Your answer should be the exact lines of the data below from the one containing "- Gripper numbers" through the one containing "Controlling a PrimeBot"; please include nothing else.

Top of DATASET CONTENT

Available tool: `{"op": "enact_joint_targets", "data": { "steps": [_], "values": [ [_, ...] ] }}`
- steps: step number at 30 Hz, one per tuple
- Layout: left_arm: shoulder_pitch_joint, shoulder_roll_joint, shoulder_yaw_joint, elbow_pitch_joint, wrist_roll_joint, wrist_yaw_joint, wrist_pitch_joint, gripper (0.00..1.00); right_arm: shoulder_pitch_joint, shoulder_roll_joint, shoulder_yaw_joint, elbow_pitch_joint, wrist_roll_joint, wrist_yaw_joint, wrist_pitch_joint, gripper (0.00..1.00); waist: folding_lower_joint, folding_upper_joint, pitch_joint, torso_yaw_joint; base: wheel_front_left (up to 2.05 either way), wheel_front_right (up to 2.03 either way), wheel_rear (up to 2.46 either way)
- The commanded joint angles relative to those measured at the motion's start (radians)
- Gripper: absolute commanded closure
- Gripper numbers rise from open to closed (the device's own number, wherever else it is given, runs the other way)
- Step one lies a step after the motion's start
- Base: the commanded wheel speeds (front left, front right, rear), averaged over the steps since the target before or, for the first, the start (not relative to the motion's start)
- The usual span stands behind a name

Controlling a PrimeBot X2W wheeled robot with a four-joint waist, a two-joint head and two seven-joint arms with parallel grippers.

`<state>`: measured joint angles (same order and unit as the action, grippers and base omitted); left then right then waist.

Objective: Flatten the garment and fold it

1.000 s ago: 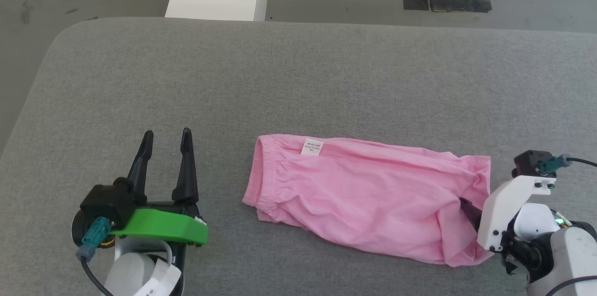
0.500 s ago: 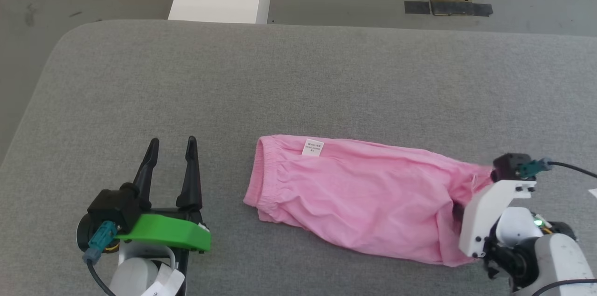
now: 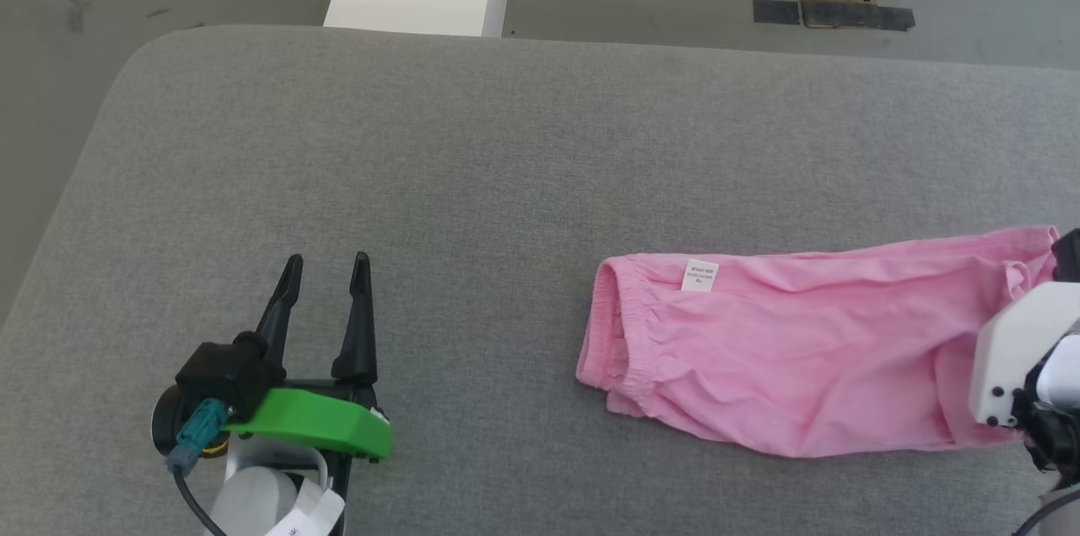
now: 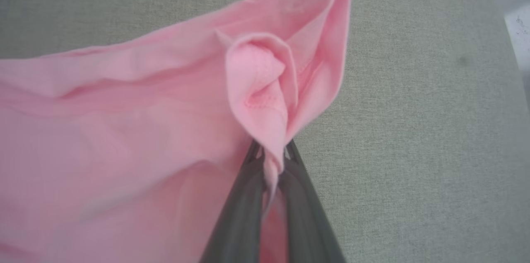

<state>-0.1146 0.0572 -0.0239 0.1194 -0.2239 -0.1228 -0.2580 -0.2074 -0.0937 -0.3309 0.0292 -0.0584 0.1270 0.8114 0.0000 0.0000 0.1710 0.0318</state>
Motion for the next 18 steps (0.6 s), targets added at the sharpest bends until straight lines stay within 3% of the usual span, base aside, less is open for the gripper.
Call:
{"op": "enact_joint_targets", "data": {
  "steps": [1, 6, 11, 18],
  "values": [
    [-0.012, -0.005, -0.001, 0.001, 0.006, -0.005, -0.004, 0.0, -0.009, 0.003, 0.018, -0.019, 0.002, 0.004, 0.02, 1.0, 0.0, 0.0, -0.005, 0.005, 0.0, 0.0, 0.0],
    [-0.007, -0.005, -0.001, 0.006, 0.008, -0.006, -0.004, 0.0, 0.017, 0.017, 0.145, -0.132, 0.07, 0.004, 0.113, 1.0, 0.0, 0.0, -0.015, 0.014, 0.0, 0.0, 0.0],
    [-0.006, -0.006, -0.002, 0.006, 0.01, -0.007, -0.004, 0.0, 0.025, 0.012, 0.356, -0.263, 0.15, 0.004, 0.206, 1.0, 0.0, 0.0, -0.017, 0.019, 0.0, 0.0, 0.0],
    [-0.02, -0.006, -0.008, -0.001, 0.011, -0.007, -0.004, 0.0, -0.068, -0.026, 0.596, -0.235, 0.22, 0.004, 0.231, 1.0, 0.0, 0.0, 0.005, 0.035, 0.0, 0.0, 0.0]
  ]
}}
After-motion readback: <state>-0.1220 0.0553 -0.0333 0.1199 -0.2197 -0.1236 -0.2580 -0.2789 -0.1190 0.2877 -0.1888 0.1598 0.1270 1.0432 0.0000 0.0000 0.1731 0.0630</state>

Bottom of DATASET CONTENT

ANSWER BOX |
- Gripper numbers rise from open to closed (the device's own number, wherever else it is given, runs the other way)
- Step one lies a step after the motion's start
- Base: the commanded wheel speeds (front left, front right, rear), averaged over the steps since the target before or, for the first, the start (not relative to the motion's start)
- The usual span stands behind a name

Controlling a PrimeBot X2W wheeled robot with a four-joint waist, a two-joint head and two seven-joint arms with parallel grippers.

The response to this exercise has been given in full.